THE AVENUE JUNE 2, 2010
Last week Paul Krugman had a nice blogpost comparing income growth in the stagflation-ridden “old economy” of the 1970s and the bubbly “new economy” of the last decade. For the entire United States, it seems, inflation-adjusted median family income fell at a slightly slower rate between 1973 and 1981 than between 2000 and 2008. The old economy was better for the nation as a whole, at least as far as income growth goes. But what about metropolitan areas? In which places was income growth more rapid in what many people remember as the “bad old days”?
The answer: 83 of the nation’s 100 largest metro areas (shown in blue on the map) had faster inflation-adjusted income growth from 1973-81 than from 2000-08. (Because of data limitations at the metro level, I compared growth in per capita personal income rather than median family income.) The 17 metro areas that did better in the 2000s than in the 1970s (shown in red on the map) included all six major metro areas in New York, Springfield (MA), Scranton, Providence, Baltimore, Virginia Beach, Augusta, Jacksonville, Miami, Little Rock, El Paso, and Honolulu.
The new economy was especially bad news for some places that specialized in its iconic IT and financial services industries.
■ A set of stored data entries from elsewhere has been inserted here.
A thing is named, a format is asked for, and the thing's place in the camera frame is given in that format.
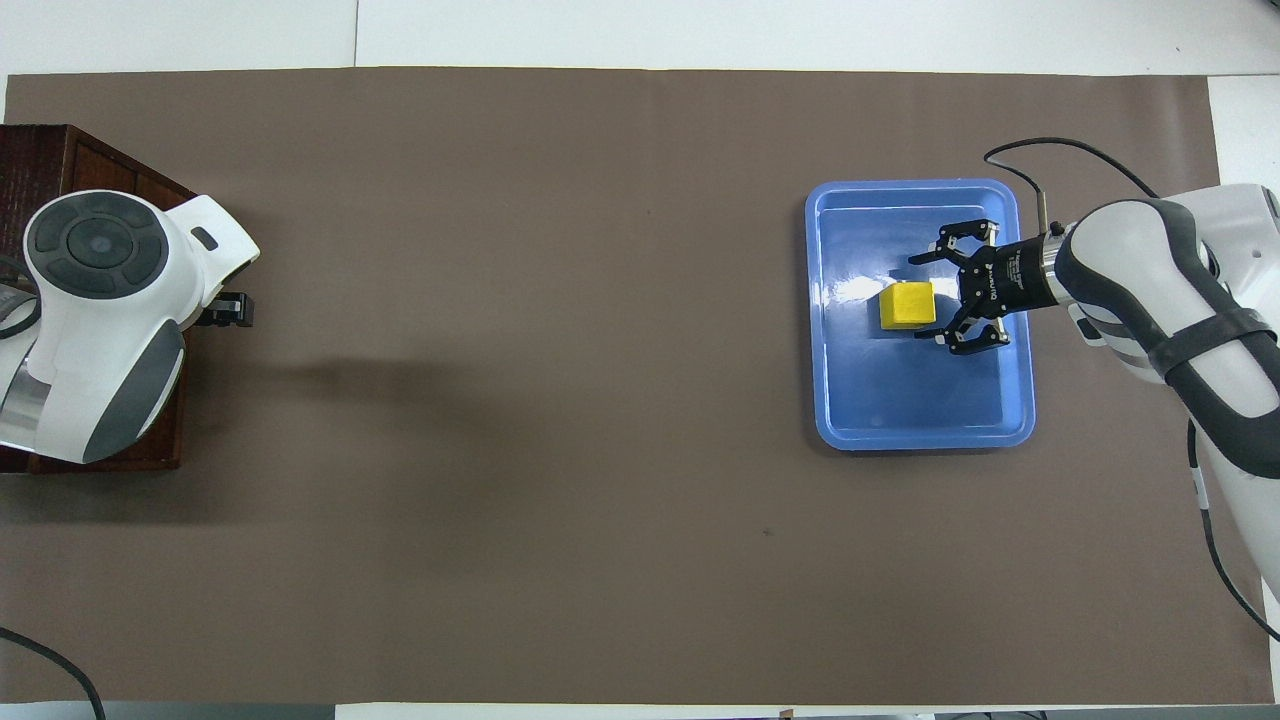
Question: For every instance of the brown paper table mat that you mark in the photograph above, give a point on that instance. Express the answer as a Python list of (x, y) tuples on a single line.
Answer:
[(600, 400)]

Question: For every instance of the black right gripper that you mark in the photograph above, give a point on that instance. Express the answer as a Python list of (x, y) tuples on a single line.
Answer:
[(1005, 278)]

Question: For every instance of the dark wooden drawer cabinet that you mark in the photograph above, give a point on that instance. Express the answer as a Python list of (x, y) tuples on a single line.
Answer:
[(40, 160)]

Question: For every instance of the yellow cube block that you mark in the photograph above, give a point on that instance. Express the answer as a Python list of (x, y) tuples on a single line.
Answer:
[(905, 305)]

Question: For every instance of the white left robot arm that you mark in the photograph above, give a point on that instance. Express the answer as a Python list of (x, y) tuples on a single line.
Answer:
[(110, 330)]

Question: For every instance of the wooden drawer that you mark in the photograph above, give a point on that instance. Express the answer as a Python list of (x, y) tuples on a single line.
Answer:
[(100, 170)]

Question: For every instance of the blue plastic tray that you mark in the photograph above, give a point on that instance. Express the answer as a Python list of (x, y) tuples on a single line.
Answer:
[(900, 400)]

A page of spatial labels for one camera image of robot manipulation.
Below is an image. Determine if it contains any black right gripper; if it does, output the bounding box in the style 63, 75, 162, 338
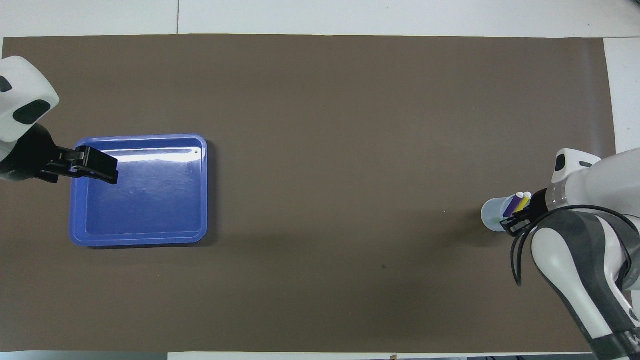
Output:
500, 188, 551, 237

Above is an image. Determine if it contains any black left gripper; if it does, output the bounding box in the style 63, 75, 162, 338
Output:
0, 122, 119, 186

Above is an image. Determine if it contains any purple pen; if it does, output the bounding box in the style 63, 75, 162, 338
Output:
502, 192, 524, 218

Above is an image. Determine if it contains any blue plastic tray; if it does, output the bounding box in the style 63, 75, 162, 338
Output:
68, 133, 209, 248

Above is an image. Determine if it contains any clear plastic cup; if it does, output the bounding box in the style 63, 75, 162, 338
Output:
481, 196, 523, 233

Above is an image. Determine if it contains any brown table mat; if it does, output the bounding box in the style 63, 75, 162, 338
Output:
0, 34, 617, 353

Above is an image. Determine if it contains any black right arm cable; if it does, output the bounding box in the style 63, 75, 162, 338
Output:
510, 205, 640, 288

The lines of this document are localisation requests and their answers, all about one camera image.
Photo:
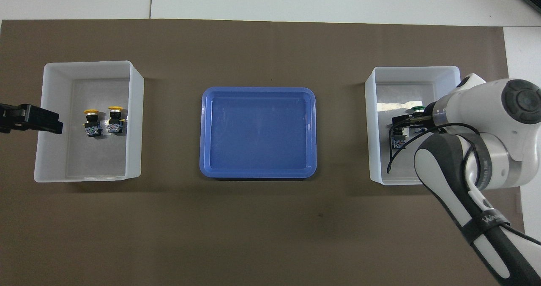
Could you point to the blue plastic tray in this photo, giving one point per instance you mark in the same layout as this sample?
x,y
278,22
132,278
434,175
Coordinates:
x,y
258,134

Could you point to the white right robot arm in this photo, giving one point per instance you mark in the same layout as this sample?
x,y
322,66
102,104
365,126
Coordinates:
x,y
498,121

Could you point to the translucent white plastic box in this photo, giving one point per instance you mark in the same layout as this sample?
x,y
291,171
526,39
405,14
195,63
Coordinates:
x,y
97,159
380,163

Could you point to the green push button switch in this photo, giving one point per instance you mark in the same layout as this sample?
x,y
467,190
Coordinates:
x,y
418,107
399,142

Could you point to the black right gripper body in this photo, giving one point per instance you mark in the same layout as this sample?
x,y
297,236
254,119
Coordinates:
x,y
430,117

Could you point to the yellow push button switch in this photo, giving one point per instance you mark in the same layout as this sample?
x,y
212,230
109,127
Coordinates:
x,y
115,119
92,123

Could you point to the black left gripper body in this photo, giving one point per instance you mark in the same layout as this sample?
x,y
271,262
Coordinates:
x,y
9,118

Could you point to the brown paper table mat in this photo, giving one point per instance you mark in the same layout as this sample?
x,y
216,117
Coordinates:
x,y
270,235
None of the top 100 metro area saw income declines from 1973-81 but 10 had income losses from 2000-08. Those nine included high tech centers that struggled to recover from the tech bust (San Jose, Austin, Raleigh, Provo), auto manufacturing centers that never recovered from the 2001 recession and then got hammered by the troubles of GM and Chrysler in 2008 (Detroit, Grand Rapids, Toledo), a banking center that suffered during the 2008 financial crisis (Charlotte), and, for reasons I don’t understand, Atlanta and Indianapolis.
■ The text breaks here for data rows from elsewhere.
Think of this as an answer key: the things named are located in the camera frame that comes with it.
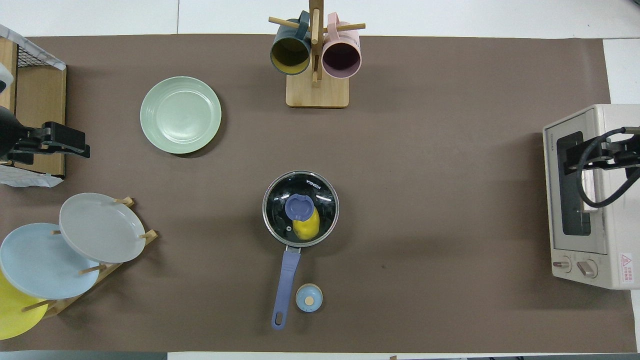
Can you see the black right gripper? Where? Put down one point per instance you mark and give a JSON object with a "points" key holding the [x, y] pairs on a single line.
{"points": [[622, 152]]}

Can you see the light wooden board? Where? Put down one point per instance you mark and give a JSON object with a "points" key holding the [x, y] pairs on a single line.
{"points": [[6, 52]]}

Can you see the glass lid with blue knob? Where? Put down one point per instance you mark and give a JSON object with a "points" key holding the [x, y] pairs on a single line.
{"points": [[299, 206]]}

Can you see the green plate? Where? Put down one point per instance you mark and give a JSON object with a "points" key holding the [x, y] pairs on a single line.
{"points": [[180, 115]]}

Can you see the pink mug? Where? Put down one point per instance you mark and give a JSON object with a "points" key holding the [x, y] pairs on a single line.
{"points": [[341, 57]]}

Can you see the grey plate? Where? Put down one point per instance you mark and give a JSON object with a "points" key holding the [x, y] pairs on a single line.
{"points": [[100, 227]]}

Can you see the wooden plate rack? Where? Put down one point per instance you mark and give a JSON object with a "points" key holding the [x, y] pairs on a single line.
{"points": [[151, 234]]}

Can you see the dark teal mug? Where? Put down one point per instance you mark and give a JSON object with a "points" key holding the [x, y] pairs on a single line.
{"points": [[290, 55]]}

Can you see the yellow plate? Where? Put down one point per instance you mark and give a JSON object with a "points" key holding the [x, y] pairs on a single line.
{"points": [[15, 315]]}

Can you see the white crumpled sheet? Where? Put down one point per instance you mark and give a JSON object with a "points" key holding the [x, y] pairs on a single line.
{"points": [[30, 180]]}

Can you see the grey patterned cloth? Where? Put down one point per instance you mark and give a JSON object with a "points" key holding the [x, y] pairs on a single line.
{"points": [[45, 57]]}

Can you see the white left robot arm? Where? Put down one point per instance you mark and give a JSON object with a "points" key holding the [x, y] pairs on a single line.
{"points": [[7, 130]]}

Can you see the wooden mug tree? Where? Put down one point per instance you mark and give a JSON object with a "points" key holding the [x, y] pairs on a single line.
{"points": [[317, 95]]}

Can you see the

The new economy favored the West, where 23 large metro areas had faster income growth in the 2000s and only one had faster growth in the 1970s. The Northeast was split almost evenly between places that did better in the 1970s and those that did better in the 2000s. The Midwest and South were better off in the 1970s. All the Midwest’s large metro areas had more rapid income growth in the 1970s than in the 2000s, as did 29 of the 36 large Southern metro areas.
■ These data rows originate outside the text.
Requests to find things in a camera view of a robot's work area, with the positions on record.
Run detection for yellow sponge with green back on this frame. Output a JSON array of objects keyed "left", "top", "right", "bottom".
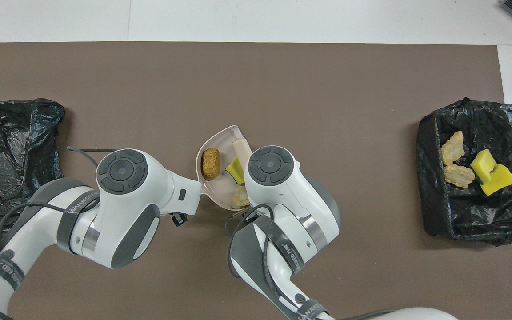
[{"left": 470, "top": 149, "right": 498, "bottom": 185}]

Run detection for orange flaky croissant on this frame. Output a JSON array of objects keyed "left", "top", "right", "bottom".
[{"left": 441, "top": 131, "right": 465, "bottom": 165}]

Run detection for orange striped bread roll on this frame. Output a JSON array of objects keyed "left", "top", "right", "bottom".
[{"left": 231, "top": 184, "right": 251, "bottom": 209}]

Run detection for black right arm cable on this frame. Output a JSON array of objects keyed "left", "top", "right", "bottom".
[{"left": 226, "top": 204, "right": 399, "bottom": 320}]

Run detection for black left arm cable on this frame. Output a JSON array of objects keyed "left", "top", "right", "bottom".
[{"left": 0, "top": 147, "right": 119, "bottom": 320}]

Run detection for beige hand brush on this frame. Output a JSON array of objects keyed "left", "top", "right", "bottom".
[{"left": 232, "top": 138, "right": 253, "bottom": 166}]

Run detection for brown bread roll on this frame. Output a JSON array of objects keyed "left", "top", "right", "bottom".
[{"left": 201, "top": 148, "right": 221, "bottom": 180}]

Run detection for small yellow sponge piece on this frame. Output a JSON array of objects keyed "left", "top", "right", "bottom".
[{"left": 225, "top": 156, "right": 245, "bottom": 184}]

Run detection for brown table mat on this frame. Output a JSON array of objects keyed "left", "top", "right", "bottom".
[{"left": 0, "top": 42, "right": 512, "bottom": 320}]

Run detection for beige plastic dustpan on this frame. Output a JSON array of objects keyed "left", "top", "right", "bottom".
[{"left": 195, "top": 125, "right": 253, "bottom": 211}]

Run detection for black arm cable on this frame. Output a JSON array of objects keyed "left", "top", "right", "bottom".
[
  {"left": 0, "top": 147, "right": 119, "bottom": 320},
  {"left": 226, "top": 204, "right": 399, "bottom": 320}
]

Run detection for black bag lined bin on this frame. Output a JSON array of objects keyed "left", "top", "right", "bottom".
[
  {"left": 416, "top": 98, "right": 512, "bottom": 246},
  {"left": 0, "top": 99, "right": 66, "bottom": 234}
]

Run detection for large yellow sponge piece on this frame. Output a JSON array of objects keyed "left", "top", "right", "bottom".
[{"left": 480, "top": 164, "right": 512, "bottom": 196}]
Did unionization, a mainstay of the old economy, hold metro areas back in the 2000s? Surprisingly to some, the answer is no. The 41 metro areas with union representation rates above the national average in 2008 averaged 8.5 percent growth in inflation-adjusted personal income from 2000-08, while the remaining 59 metro areas averaged 8.1 percent growth. That doesn’t prove that unions caused the faster income growth. But it does mean that, contrary to recent claims from conservative think tanks, unions aren’t killers of economic growth. Maybe the institutions of the old economy are worth reviving after all.